Aqui eu não sei o que o senhor não sabe. ― A fogo! A crêvo! ― isto João Curiol gritava. Antes do depois, neles a gente ia ir a pano de facão. ― Tralha! Lá vai obra, cão, carujo! Roncôlho! ― isto era a voz de Zé Bebelo, gritava. Eu não gritei. Diadorim também atirava calado. Munição deles ― quase nenhuma. Eles deviam de ser uns quatro, ou três. O cano do meu rifle esquentava demais. ― Roncólho! Toma... Um Freitas, nosso, gritou, caíu muito ferido. A bala era de Zé Bebelo. Atiramos, grosso. Eles respondendo. Respondiam pouco. Deviam de ser... os quantos? Digo ao senhor: eu gostava de Zé Bebelo. Redigo ― que eu menos atirava do que pensava. Como era possível, assim, com minha ajuda, a morte dele? Um homem daquela qualidade, o corpo dele, a ideia dele, tudo que eu sabia e conhecia. Nessas coisas eu pensei. Sempre ― Zé Bebelo ― a gente tinha que pensar. Um homem, coisa fraca em si, macia mesmo, aos pulos de vida e morte, no meio das duras pedras. Senti, em minha goela. Aquela culpa eu carregava? Arresto gritei: ― Joca Ramiro quer esse homem vivo! Joca Ramiro quer este homem vivo!
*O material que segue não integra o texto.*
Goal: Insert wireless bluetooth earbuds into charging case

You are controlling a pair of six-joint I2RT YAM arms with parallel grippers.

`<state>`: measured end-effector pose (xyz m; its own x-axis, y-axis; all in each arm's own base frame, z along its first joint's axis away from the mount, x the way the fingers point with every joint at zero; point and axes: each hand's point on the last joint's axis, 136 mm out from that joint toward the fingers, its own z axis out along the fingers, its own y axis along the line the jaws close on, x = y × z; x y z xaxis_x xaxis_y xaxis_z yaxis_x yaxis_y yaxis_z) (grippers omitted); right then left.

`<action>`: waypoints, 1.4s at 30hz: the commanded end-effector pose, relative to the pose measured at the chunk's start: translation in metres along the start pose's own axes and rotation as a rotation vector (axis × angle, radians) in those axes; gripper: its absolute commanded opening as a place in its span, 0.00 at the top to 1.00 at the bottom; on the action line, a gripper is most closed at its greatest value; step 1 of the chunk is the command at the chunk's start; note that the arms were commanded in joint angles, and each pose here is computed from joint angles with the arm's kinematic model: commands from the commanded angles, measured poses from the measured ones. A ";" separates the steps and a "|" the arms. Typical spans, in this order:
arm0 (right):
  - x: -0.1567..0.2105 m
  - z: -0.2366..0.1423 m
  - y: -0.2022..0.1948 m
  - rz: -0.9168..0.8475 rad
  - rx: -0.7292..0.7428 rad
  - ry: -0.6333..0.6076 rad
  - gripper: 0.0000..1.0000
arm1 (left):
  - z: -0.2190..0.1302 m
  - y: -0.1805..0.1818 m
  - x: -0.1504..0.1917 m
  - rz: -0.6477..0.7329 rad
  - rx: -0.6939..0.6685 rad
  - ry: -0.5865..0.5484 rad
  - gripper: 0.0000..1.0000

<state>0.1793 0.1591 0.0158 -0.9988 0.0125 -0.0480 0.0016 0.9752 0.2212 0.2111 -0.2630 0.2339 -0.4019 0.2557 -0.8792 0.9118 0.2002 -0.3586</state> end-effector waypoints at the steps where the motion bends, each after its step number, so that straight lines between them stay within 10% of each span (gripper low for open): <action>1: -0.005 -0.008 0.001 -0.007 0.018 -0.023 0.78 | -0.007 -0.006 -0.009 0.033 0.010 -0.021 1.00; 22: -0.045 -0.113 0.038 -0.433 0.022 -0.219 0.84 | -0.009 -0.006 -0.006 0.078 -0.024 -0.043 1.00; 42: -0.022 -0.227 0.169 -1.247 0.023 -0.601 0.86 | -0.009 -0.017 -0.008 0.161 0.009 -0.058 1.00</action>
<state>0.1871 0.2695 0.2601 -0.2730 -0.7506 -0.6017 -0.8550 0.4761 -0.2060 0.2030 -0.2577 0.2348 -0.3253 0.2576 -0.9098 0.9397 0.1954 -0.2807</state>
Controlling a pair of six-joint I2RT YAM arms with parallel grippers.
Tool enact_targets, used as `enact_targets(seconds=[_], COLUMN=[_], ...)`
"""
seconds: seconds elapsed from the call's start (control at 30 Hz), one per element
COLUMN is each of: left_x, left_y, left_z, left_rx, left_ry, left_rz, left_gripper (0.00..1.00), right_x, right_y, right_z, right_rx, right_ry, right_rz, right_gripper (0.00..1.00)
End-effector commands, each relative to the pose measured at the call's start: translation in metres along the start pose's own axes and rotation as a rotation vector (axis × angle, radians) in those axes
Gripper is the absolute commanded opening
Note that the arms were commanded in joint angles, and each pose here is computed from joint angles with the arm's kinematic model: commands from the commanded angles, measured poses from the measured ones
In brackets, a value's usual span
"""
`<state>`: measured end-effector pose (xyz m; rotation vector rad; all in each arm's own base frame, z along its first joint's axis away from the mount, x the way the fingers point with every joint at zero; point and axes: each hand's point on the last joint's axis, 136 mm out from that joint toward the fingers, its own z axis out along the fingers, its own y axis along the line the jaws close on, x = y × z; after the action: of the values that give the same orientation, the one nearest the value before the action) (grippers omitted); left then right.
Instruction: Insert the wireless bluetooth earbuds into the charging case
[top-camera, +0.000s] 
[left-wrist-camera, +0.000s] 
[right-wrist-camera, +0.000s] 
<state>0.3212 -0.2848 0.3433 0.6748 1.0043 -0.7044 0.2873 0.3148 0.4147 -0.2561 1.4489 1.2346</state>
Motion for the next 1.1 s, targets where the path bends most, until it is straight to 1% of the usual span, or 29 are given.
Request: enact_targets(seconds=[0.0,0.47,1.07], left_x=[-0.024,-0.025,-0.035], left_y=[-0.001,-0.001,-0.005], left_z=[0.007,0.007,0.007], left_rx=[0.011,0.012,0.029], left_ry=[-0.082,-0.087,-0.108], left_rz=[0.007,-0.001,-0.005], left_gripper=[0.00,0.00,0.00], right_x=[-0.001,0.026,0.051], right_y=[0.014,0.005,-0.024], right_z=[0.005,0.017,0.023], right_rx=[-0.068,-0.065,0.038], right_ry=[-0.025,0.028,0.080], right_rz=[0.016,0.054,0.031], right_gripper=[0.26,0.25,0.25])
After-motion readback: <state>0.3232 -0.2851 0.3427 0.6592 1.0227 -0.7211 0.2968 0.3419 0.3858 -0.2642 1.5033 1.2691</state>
Joca Ramiro faz questão!... A que nem não sei como tive o repente de isso dizer ― falso, verdadeiro, inventado...
Firme gritei, repeti.
Os outros companheiros aceitavam aquilo, diziam também, até João Curiol: ― Joca Ramiro quer este homem vivo! ― E ordem de Joca Ramiro! De lá não atiravam mais. Só bala ou outra, só. ― Arre, à unha, chefe? ― o Sangue-de-Outro perguntou. João Curiol respondeu que não. Eles deviam de estar reservando balas para um final. ― Ordem de Joca Ramiro: é pegar o homem vivo... ― ainda eu disse. Ali Zé Bebelo eu salvasse. Todos aprovaram. Eu sei, eu sei? O senhor agora vai não me entender. O como são as coisas. Todos me aprovaram ― e, aí, extraordinariamente, eu dei um salto de espírito. O que? Mas, então, eu não tinha pensado tudo, o real?! O que era que eu estava fazendo, que era que eu estava querendo ― que pegassem vivo Zé Bebelo, em carnes e ossos, para depois judiarem com ele, matarem de outro pior jeito, a fácil?! Minha raiva deu em mim. Me mordi, me abri, me-amargo. Tanto tudo ia sendo sempre por minha culpa! E daí pedi tudo ao rifle e às cartucheiras. Eu atirava, atirava! queria, por toda a lei, alcançar um tiro em Zé Bebelo, para acabar com ele de uma vez, sem martírio de sofrimentos. ― Tu está louco, Riobaldo? ― Diadorim gritou, rastejando para perto de mim, travando em meu braço. ― Joca Ramiro quer o homem vivo! Joca Ramiro quer, deu ordem! ― todos agora me gritavam. Assim contra mim, assim todos. O que eu havia de desmentir? E não vi direito, o fato. O que vi foi Zé Bebelo aparecendo, de repente, garnizé. O que ele tinha numa mão, era o punhal; na outra uma garrucha grande, fogo-central. Mas descarregou a garrucha, atirando no chão, perto dos pés dele, mesmo. Arrancou poeira. Por trás daquela poeira ele reapareceu, dava pensamento assim ― aprumado, teso de briga. Lampejou com o punhal, e esperou. Ele mesmo estava querendo morrer à brava, depressamente. Olhei, olhei. De atirar nele, de todo jeito não tive coragem. Ah, não tinha! E um dos nossos, não sei quem, jogou o laço. Zé Bebelo mal ainda bateu com um pé, por se firmar, e caíu, arrastado, voz que gritou! ― Canalha! Canalha! Mas todos foram nele, desarmaram do punhal. Eu parei quieto, vago, se me estranho. Não queria, ah não queria que ele me reconhecesse.